NTUC Income has announced on 6 January 2022 a proposed corporatisation exercise to convert from a being co-operative (co-op) to a company governed by the Companies Act. The plan is part of NTUC Income’s strategic plan and goal to better serve customers.
An extraordinary general meeting will be held to seek members’ approval for corporatisation.
Income will transfer its existing insurance business and assets to the new company, Income Insurance Limited, and the co-op will be liquidated after the meeting.
The proposed corporatisation exercise will only change Income’s legal form. It will not affect the company’s organisational structure or its business operation, said Income.
The proposed corporatisation exercise is expected to be completed by the second half of 2022.

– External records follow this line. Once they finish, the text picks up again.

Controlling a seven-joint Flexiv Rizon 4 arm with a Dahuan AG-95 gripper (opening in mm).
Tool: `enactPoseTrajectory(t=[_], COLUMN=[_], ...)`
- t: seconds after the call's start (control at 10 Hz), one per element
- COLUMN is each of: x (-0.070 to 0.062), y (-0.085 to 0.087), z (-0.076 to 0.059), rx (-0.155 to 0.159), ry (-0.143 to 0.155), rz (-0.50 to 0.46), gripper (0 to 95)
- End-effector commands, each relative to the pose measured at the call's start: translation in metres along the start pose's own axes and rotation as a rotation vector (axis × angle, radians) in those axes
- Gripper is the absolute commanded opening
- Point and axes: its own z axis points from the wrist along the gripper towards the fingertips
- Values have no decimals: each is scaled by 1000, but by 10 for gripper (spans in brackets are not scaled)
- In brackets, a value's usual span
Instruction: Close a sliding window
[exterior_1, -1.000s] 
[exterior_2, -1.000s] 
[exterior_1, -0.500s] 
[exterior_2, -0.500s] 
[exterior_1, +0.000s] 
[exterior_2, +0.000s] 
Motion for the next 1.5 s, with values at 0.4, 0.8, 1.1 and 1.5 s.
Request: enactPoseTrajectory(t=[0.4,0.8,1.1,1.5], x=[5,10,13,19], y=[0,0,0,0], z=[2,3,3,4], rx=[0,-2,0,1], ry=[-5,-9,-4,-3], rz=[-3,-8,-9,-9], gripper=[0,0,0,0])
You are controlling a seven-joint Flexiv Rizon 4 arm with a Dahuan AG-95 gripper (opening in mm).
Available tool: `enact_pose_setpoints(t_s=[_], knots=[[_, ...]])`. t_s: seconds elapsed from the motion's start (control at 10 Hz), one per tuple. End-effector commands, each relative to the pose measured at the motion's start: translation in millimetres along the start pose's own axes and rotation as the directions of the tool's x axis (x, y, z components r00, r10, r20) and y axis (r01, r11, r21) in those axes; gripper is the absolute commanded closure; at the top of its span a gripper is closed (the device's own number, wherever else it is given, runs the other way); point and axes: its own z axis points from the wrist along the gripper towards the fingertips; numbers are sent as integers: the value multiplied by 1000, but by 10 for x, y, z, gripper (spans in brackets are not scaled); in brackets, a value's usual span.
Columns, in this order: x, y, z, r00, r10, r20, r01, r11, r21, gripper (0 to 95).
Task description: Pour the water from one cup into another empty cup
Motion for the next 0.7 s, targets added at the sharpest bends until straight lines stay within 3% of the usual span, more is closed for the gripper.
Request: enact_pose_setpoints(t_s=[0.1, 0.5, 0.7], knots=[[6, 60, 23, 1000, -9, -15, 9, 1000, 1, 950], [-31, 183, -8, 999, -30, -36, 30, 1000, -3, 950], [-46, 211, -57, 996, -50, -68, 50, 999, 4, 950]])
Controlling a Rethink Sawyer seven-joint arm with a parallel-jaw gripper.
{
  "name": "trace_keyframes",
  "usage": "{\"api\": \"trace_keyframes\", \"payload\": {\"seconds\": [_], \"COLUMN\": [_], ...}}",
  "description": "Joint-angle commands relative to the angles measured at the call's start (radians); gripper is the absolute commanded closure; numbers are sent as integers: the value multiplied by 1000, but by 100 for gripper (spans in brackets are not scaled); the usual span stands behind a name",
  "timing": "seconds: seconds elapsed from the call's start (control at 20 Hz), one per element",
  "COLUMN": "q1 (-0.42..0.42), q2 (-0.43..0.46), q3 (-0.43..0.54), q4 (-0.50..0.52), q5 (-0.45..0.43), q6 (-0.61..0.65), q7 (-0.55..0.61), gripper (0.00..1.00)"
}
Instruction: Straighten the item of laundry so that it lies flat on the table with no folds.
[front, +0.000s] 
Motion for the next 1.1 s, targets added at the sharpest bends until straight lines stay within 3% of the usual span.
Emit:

In response to this exercise, NTUC Income Chairman Ronald Ong said: “We see corporatisation as a strategic and essential pivot for Income to scale its business quicker locally and regionally, invest in growth channels and markets, as well as digital capabilities to effectively compete more equitably with other insurers.
“More significantly, we will be even more responsive to changing customer needs via insurance solutions that speak to today’s digital-first lifestyles and customers.”
NTUC Income Chief Executive Andrew Yeo assured that Income’s goal of improving Singaporean’s financial well-being will remain the company’s core principle.
“Shifting from a co-operative to a corporate entity will have no bearing on our commitment to deliver positive customer impact through our products, services, and people. Income remains committed to driving financial inclusion via more comprehensive and accessible insurance innovations, as well as initiatives that build social inclusion,” he said.
Income was formed in 1970 to fill the need for essential insurance for underserved workers.
According to Income, it remains steadfast in its purpose till today, and it will continue to strive to empower all Singaporeans and improve their financial well-being.
As part of its renewed sustainability strategy, Income will be committing $100 million over 10 years to support causes that help the lower-income group, the education of youths and children in need, the elderly and the environment.
The corporatisation exercise will not affect existing policyholders’ current policy coverage, benefits, and terms.
Income’s distribution channels and business partners are also expected to continue their same contractual terms and conditions following the exercise.
Income said that there will be no changes to staffs’ existing employment contracts, benefits, and roles following the corporatization exercise.
In fact, the company believes that employees can look forward to more career growth opportunities as the proposed exercise could potentially open a wide range of strategic growth paths for Income.
“We want to reassure all employees that we will continue to create and provide meaningful jobs at Income as we pivot to become a company. As Income embarks on an ambitious growth trajectory, retaining and nurturing employees will hold even more importance,” said Mr Yeo.
Once the company has been corporatised, existing institutional and ordinary members of Income who hold co-op shares will receive an equivalent number of shares in Income Insurance Limited, on a one-for-one basis, and their co-op shares will be cancelled.
Shareholders of Income Insurance Limited will have one vote per share.
To preserve the co-operative identity, under the Co-operative Societies Act, institutional members must be co-ops and trade unions.
It is worth noting that unlike co-op shares, the value of the shares under Income Insurance Limited will not be capped at par value, or $10 per share.